ロシアのウクライナ侵略により、ウクライナ産小麦をはじめとする穀物の輸出が滞った影響は、世界各地で食料危機を招きかねない。今月に入り輸出が再開されたが、航路を保証し安定的に輸出の継続を図るべきだ。
露が再攻撃する可能性も
ウクライナ西部のリビウでゼレンスキー大統領とグテレス国連事務総長、トルコのエルドアン大統領が、再開されたウクライナからの穀物輸出の継続をめぐって会談を行った。
7月に国連やトルコがロシアとウクライナを仲介して合意した穀物輸出協定に基づき、ウクライナから1日に穀物船の出港が再開された。だが、ロシアは合意の翌日にオデッサ港などウクライナの港湾を攻撃しており、今なお危険な状況にあることには変わりない。
黒海では両軍によって敷設された機雷が船舶の航行を脅かす一方、戦況によってはロシア軍が再び攻撃を加える可能性もある。ウクライナは米国から供与された対艦ミサイル「ネプチューン」により、露海軍の動きをある程度牽制(けんせい)できるとはいえ、キロ級潜水艦やクリミア半島に配備された地対艦ミサイルの脅威にさらされている状況だ。
だからこそ、外交による話し合いが重要だ。輸出再開の合意に際しては、トルコのイスタンブールに「共同調整センター」を設置し、穀物船の安全確保や武器などの密輸の取り締まりを行っている。ウクライナ東部や南部で戦闘が続く中だが、仲介国のトルコや国連を交えた4者共同の調整作業が軌道に乗ることを見守りたい。

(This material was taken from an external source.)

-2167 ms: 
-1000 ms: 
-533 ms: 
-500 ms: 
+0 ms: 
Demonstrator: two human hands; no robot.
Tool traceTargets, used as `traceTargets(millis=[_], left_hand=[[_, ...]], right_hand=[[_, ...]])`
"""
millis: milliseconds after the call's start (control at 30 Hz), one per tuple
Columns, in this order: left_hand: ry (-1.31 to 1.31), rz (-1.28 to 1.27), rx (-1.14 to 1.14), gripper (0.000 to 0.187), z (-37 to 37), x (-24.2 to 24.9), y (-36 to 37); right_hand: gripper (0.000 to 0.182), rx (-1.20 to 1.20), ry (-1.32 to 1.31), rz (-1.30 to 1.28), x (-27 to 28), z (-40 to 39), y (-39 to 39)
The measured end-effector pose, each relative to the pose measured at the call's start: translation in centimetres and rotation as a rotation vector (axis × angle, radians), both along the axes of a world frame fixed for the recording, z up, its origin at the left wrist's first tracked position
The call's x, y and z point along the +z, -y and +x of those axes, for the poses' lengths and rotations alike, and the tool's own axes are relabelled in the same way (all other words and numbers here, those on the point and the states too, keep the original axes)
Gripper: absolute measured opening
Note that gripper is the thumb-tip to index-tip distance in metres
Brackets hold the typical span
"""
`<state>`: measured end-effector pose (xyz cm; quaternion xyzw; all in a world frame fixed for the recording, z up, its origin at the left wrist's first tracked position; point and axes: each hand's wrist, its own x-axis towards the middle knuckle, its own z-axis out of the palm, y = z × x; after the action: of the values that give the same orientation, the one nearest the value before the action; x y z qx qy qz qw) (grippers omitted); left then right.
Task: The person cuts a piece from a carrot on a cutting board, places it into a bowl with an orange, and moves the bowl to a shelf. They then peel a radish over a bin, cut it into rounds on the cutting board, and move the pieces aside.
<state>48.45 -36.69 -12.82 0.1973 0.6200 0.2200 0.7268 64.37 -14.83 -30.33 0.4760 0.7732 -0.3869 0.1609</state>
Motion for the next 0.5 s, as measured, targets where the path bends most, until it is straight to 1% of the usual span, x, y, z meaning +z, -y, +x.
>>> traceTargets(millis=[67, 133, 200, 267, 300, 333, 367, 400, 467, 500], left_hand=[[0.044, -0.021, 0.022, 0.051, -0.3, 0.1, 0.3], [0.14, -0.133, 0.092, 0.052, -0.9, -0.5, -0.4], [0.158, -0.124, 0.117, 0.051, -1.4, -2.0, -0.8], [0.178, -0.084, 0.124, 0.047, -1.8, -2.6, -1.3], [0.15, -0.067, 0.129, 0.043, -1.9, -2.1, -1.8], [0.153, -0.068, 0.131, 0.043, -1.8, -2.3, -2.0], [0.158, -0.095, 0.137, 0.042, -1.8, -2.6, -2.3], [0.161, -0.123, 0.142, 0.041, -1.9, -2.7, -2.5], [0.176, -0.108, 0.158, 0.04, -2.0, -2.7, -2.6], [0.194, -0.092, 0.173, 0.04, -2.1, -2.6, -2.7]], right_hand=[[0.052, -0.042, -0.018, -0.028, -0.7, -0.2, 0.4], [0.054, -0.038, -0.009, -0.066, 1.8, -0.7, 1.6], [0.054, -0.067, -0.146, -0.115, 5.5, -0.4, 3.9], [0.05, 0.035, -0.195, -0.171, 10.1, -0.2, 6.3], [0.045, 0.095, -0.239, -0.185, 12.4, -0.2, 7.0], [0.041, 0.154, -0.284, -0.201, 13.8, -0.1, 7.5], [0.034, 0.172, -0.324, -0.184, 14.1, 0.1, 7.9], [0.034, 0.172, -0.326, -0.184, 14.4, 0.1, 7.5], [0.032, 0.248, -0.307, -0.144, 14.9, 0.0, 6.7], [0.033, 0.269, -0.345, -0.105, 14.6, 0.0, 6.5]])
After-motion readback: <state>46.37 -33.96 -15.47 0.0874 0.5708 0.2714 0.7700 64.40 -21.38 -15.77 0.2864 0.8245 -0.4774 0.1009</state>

また、ロシアとウクライナは世界有数の穀倉地帯だ。ウクライナへの侵攻後、原油と共に小麦など穀物の高騰が世界経済にマイナスの影響を与えている。ロシアの小麦生産量は中国、インドに次いで世界3位ながら、人口10億超の中印と異なり、国内で消費できない分は輸出しなければならない。小麦輸出でロシアは世界の20%を占めて世界一、ウクライナも9%に上る。輸出先の中東、アフリカの国々では深刻な食料不足になった。

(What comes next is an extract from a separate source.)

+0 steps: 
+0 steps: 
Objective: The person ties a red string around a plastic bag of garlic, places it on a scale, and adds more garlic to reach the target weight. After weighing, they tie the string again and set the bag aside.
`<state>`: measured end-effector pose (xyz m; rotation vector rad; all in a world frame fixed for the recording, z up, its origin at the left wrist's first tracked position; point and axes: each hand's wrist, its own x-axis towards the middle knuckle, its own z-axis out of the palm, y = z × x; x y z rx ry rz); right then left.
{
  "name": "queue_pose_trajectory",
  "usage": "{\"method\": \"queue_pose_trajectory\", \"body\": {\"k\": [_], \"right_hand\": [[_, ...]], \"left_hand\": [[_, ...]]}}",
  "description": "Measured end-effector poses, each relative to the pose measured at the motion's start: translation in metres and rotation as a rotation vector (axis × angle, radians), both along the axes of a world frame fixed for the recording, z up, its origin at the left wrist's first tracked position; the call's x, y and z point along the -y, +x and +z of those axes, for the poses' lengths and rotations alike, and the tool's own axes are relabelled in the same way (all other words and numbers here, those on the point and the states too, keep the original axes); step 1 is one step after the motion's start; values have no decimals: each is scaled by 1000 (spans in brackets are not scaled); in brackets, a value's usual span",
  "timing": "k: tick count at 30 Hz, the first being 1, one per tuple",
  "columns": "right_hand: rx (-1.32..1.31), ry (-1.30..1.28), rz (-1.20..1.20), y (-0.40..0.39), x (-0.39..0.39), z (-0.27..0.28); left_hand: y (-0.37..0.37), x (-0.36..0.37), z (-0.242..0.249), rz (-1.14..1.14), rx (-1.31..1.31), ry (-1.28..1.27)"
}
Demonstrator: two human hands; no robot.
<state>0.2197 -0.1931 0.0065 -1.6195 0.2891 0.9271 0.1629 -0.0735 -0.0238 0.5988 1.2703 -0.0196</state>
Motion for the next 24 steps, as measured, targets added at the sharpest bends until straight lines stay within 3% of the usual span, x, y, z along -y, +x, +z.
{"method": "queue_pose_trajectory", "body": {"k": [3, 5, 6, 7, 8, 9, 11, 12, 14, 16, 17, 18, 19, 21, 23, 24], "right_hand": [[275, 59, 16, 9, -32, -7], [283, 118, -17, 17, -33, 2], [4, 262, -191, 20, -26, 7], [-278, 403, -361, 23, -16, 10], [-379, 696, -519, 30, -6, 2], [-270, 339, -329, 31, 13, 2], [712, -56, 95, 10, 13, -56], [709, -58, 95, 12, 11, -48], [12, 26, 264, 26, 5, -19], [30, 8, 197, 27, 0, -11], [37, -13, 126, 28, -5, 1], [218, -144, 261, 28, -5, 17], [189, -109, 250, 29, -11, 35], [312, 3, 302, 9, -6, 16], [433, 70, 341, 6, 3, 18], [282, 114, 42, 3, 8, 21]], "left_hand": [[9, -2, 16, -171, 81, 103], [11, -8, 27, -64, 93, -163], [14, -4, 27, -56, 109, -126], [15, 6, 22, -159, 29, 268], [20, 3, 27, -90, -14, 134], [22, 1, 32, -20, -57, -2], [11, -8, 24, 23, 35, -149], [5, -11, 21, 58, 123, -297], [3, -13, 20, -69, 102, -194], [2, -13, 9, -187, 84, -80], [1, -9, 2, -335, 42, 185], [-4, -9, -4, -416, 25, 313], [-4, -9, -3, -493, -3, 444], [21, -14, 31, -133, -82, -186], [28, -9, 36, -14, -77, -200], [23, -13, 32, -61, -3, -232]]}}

国連人道問題調整事務所(OCHA)は、ロシアのウクライナへの軍事侵攻の影響で、アフリカで「深刻な食料不足」の状態になるのは1500万~1600万人に及ぶとの見通しを発表している。戦禍にさいなまれるウクライナの国民は1000万人以上が国外に逃れる避難民となっているが、同様に世界で食料危機による難民が増えることは大きな問題だ。

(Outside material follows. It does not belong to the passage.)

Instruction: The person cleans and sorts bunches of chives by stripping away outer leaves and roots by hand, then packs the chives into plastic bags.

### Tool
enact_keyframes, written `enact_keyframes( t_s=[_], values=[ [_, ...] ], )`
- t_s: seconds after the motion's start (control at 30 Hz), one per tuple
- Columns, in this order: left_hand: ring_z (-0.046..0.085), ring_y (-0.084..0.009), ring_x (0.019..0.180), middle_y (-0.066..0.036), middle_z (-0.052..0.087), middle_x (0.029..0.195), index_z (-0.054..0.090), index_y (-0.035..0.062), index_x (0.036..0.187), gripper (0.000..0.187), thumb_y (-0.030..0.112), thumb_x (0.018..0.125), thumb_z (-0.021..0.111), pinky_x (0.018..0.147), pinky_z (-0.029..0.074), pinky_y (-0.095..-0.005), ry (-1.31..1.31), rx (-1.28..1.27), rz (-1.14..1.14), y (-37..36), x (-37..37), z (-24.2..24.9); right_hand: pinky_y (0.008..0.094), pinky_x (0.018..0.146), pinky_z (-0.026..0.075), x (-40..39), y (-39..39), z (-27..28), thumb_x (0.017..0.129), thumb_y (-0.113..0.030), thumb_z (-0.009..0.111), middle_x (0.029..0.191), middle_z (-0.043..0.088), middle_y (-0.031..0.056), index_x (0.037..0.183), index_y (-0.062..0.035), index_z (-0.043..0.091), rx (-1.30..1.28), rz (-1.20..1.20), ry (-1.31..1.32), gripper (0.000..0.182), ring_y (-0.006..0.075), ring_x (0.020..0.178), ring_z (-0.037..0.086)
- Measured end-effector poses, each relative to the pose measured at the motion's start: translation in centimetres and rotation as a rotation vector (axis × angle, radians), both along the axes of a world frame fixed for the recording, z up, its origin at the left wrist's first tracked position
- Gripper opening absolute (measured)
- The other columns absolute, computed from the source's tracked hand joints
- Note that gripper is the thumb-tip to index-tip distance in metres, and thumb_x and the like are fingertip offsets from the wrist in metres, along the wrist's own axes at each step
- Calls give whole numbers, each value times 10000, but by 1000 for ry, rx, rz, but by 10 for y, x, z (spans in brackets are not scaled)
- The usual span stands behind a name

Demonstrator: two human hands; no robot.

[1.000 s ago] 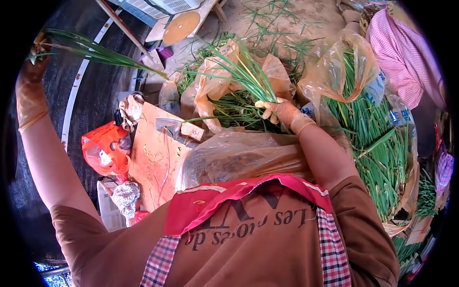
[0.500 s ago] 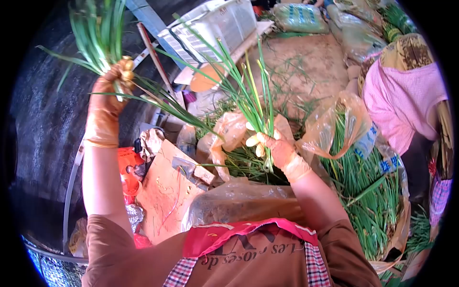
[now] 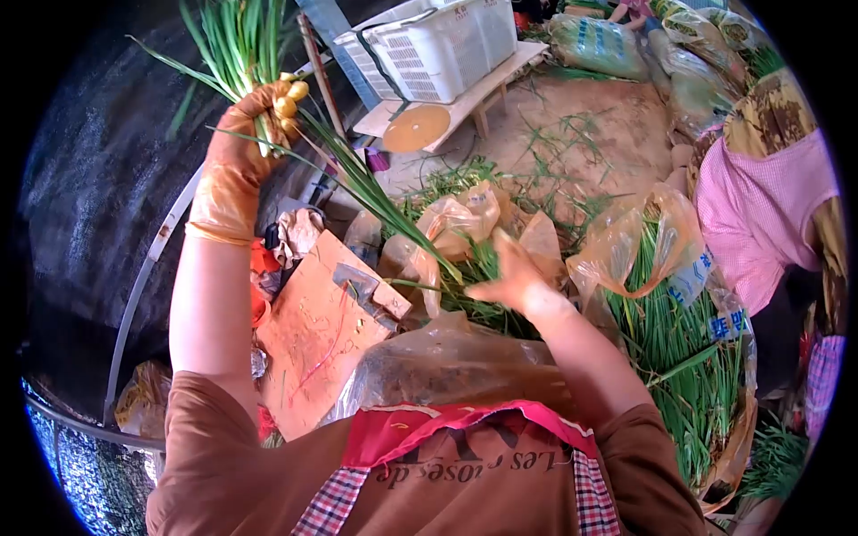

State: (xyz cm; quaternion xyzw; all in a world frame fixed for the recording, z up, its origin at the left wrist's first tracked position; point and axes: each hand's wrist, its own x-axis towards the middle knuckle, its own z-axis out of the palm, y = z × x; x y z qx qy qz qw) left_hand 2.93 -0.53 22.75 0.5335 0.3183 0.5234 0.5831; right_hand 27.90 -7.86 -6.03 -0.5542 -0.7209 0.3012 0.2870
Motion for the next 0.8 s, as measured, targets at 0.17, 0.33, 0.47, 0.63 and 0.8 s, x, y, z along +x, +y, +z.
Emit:
enact_keyframes(
  t_s=[0.17, 0.33, 0.47, 0.63, 0.8],
  values=[
    [624, -178, 629, -180, 646, 938, 539, -66, 1042, 227, 89, 886, 485, 504, 536, -238, -33, 28, -100, -1, 13, 9, 323, 1031, 320, -72, 20, 78, 709, -359, 708, 1338, 410, 231, 1357, 34, 281, 128, 258, 452, 869, 287, 1237, 418],
    [612, -154, 604, -133, 647, 864, 544, -62, 1058, 247, 111, 886, 503, 479, 518, -231, -23, 123, 0, -11, 13, 19, 246, 666, 458, -48, -8, 67, 930, -191, 496, 920, 630, 60, 1163, -45, 538, -254, 183, 1050, 278, 130, 727, 603],
    [563, -92, 583, -153, 656, 971, 544, -53, 1082, 283, 97, 844, 582, 492, 462, -166, -50, 120, 61, -16, -3, 3, 204, 535, 401, -19, -19, 70, 934, -229, 493, 875, 647, 49, 1144, -45, 562, -223, 102, 1089, 287, 80, 584, 543],
    [558, -85, 588, -116, 663, 936, 553, -9, 1054, 251, 96, 834, 613, 484, 461, -170, -96, 44, 161, -54, -16, -89, 221, 571, 423, -12, -37, 89, 941, -186, 474, 893, 657, 73, 1115, -16, 561, -184, 9, 1226, 259, 101, 648, 562],
    [633, -269, 931, -157, 632, 1054, 528, 13, 1071, 324, 62, 778, 657, 673, 513, -334, -161, -457, -83, -119, 43, -195, 287, 804, 473, -34, -48, 95, 930, -242, 512, 1037, 620, 84, 1199, -3, 515, -147, 143, 1365, 359, 173, 914, 597]
  ],
)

穀物輸出協定に基づいてウクライナを出港した穀物船は、これまでに20隻余りに達した。輸出再開までに貯蔵庫には推定で約2500万㌧の穀物が溜(た)まっており、これを全て輸出するには数カ月かかる見通しだ。いずれにしてもロシアの攻撃を抑えながら、経済秩序を回復させる道を探らなければならない。
交渉を停戦につなげよ
アフリカ諸国などの強い要望による食料危機回避の取り組みが、ウクライナとロシアの交渉を実現させており、今後は停戦を展望する動きにつなげることが課題だ。厳しい制裁が科されるロシアにも、硬軟両様の働き掛けがあり得るだろう。